I ask Rand who the principal supporters
are and he replies, to my surprise, that they're not predominantly
merchants -- retailers are often "the last to see the
forest for the trees." Instead, Main Street's most prominent
rooters are regional institutions -- the local hospital, the
university, a private school. The hospital and university,
for example, have recruiting issues: their prospects of attracting
a physician or professor are enhanced, notes Rand, when "downtown
is a community--not a black hole."
Put another way, Main Streets, like big
city downtowns, are calling cards to the world, often important
for a whole ring of communities. They're the antithesis of
the big box retail store -- constructed one month, open the
next, easily vacant a few seasons later as the market shifts.

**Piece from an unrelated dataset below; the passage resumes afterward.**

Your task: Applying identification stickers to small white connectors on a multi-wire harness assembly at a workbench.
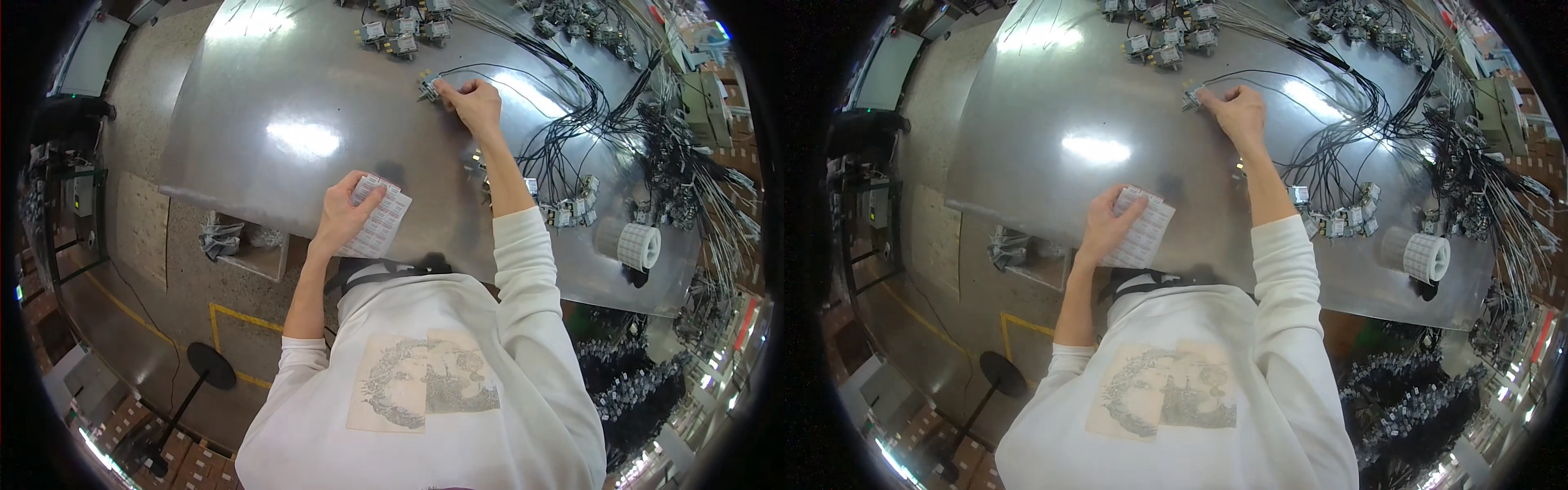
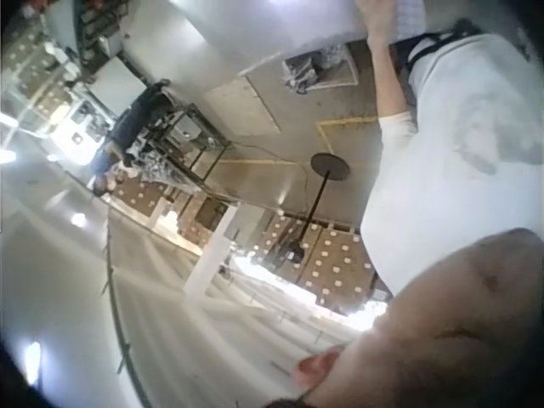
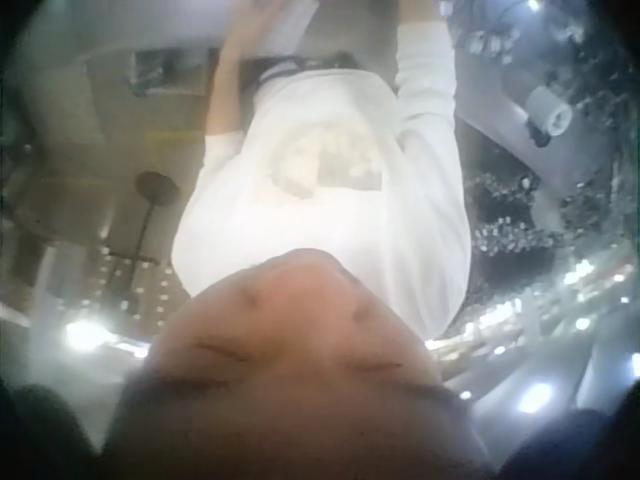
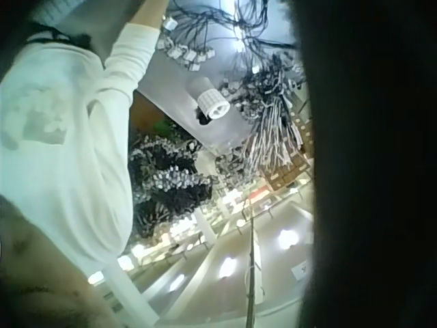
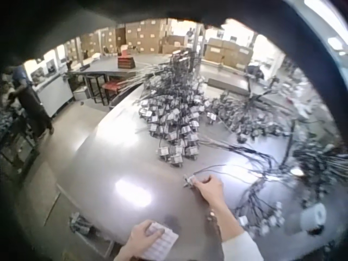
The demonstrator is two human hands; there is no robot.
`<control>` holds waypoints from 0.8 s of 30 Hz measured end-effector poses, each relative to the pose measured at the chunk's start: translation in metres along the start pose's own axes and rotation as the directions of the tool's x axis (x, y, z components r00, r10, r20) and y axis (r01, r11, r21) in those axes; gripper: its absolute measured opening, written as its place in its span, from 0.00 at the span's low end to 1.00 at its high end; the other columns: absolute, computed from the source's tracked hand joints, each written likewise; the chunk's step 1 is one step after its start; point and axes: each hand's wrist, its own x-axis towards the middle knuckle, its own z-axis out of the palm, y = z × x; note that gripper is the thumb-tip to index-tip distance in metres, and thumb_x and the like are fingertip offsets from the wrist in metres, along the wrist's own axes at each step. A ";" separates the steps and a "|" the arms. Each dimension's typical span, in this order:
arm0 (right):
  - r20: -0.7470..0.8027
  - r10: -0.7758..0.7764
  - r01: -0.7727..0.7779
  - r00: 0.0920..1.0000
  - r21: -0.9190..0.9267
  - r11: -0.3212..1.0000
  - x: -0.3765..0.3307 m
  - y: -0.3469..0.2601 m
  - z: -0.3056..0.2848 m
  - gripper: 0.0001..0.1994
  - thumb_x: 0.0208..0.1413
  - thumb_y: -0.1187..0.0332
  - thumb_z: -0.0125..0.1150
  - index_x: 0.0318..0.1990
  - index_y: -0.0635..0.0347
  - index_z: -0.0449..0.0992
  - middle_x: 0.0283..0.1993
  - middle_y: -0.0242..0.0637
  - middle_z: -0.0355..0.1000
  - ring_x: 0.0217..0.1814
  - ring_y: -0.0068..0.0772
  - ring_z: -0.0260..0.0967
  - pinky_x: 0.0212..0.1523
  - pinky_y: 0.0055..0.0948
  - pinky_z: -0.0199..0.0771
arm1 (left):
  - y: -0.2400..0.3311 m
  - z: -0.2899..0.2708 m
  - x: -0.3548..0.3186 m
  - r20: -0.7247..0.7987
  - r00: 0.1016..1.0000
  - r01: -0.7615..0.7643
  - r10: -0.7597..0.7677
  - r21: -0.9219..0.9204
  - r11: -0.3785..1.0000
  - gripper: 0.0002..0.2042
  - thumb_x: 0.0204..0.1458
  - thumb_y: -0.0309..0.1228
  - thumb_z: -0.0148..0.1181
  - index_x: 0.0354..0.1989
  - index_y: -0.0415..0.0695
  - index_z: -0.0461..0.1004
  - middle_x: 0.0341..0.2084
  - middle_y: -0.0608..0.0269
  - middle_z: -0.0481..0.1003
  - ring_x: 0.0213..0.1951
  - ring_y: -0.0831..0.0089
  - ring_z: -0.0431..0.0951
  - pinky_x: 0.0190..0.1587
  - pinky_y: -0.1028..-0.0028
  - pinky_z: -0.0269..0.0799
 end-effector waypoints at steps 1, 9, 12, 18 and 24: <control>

Successful Main Street programs, Rand notes,
take years to mature -- four or five years to change attitudes
and build initial confidence, five to ten or more years for
owners to start reinvesting seriously, 15 or 20 for the full
recovery and new growth to take solid root.
Such patience sounds a world away from the
globalized world of the big chains -- Wal-Mart, for instance,
with its expectation of opening hundreds of stores, hiring
160,000 more employees worldwide just this year.
And virtually no one foresees a time when Americans' big-time
retailing will focus again on Main Streets.
Yet as Plymouth shows, town history matters.
And there can be a very real niche for community-based, smaller
specialized stores, the places we know and are known when
we go in. The rewards, for towns that care enough to nurture
and patronize their own, can be immense.